— Saved data entries —
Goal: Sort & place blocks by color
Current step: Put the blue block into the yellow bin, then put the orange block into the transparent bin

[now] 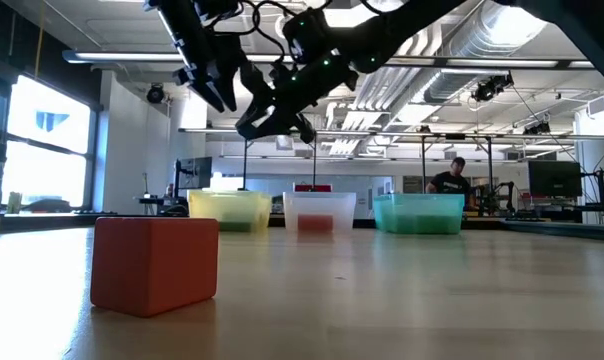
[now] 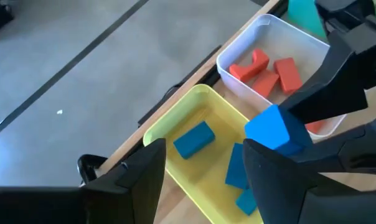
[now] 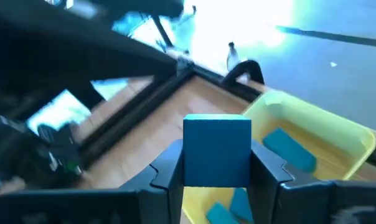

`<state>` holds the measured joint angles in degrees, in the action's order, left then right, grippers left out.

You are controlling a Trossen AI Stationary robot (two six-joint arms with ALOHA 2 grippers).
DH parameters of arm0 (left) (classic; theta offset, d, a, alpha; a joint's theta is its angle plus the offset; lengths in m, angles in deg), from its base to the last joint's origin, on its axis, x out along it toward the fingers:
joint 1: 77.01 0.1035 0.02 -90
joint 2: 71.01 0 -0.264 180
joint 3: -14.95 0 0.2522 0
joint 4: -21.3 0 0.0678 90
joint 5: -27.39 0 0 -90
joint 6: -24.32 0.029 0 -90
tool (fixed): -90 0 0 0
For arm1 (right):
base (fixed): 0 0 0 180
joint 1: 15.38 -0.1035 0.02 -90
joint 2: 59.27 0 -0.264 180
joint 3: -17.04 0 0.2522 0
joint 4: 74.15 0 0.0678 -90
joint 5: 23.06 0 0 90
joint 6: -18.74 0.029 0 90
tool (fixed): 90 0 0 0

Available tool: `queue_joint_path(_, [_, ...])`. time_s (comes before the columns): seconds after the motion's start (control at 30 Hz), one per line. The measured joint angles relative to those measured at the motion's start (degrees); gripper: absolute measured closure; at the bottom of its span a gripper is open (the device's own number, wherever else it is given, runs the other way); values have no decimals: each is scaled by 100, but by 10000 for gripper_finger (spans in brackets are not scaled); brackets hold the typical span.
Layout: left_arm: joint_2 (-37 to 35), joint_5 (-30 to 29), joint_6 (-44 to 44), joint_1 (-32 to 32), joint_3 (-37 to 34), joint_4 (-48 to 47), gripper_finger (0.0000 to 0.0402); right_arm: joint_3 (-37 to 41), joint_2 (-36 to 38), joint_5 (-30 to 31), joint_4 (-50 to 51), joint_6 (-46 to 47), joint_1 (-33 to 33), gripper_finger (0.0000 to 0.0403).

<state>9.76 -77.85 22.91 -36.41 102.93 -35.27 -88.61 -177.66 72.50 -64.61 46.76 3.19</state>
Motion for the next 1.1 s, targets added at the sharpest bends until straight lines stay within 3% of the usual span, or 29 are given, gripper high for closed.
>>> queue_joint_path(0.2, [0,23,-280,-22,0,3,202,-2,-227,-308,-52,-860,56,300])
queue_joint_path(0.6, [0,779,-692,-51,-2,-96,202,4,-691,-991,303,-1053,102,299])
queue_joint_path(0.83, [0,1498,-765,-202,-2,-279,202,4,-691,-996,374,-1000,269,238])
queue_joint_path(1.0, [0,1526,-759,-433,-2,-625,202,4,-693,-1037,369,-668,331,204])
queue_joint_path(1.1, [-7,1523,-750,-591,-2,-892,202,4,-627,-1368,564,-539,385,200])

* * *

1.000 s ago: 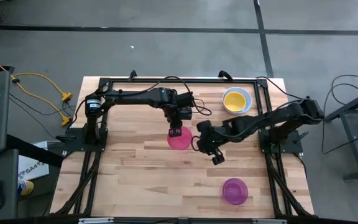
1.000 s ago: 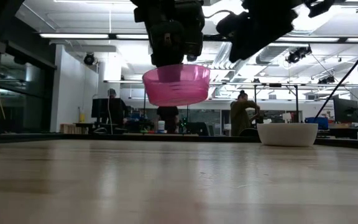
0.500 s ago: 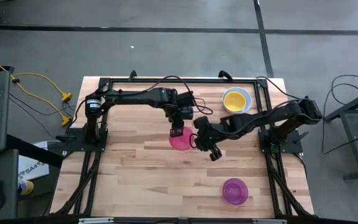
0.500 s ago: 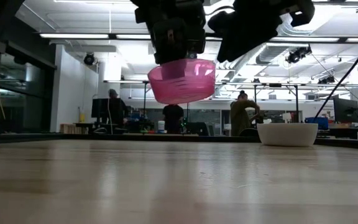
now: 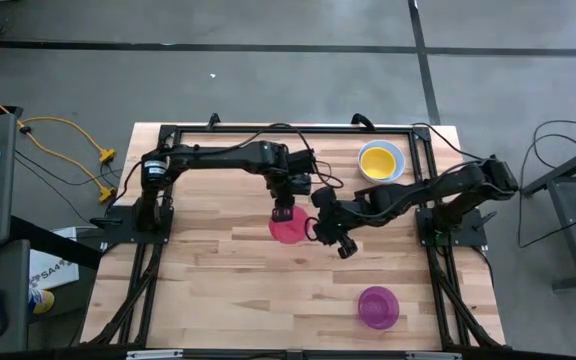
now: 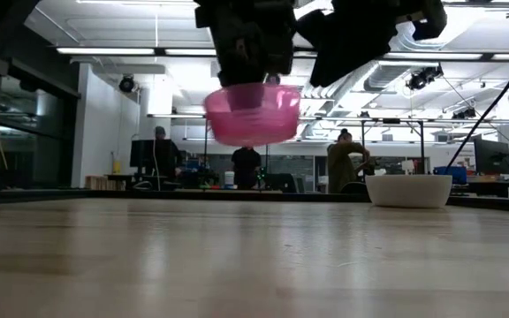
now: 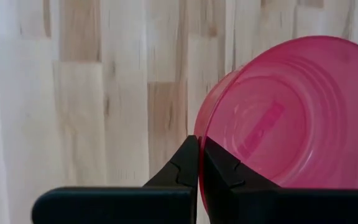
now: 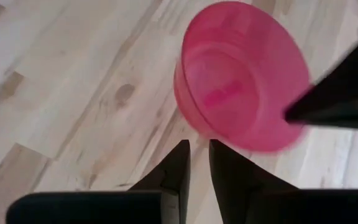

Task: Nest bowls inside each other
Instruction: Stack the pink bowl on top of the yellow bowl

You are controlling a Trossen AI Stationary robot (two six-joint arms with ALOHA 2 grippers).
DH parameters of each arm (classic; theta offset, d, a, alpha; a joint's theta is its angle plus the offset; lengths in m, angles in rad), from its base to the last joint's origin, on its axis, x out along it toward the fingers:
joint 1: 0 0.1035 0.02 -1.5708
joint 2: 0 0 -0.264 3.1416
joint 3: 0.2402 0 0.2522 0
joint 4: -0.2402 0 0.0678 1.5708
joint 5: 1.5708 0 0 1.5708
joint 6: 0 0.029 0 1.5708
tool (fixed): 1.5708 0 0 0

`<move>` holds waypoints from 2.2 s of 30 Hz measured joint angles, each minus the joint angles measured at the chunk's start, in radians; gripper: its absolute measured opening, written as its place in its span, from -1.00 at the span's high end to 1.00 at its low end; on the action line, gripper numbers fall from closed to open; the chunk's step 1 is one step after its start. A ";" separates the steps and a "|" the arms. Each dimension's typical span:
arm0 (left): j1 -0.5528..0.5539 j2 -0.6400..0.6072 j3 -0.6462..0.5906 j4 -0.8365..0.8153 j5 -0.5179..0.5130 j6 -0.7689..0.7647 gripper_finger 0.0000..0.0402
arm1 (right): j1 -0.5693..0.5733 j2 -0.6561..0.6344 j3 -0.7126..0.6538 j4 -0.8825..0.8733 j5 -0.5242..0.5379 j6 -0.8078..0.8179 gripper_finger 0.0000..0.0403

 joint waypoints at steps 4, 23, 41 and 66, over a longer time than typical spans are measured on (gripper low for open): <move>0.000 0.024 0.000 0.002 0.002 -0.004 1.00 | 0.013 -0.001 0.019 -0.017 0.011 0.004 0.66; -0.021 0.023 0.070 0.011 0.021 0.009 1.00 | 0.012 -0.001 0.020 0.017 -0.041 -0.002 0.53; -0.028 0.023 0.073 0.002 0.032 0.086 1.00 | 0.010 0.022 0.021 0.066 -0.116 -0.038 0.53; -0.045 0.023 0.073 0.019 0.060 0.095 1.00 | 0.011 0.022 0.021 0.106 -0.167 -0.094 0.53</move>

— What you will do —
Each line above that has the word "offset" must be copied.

— Response below —
DH parameters of arm0 (left) (classic; theta offset, d, a, alpha; a joint's theta is its angle plus the offset; lengths in m, angles in deg), from its base to the last joint's origin, on its axis, x out along it toward the fingers:
DH parameters of each arm (classic; theta offset, d, a, alpha; a joint's theta is its angle plus the offset; lengths in m, angles in rad), from its base to the last joint's origin, on its axis, x out along it toward the fingers:

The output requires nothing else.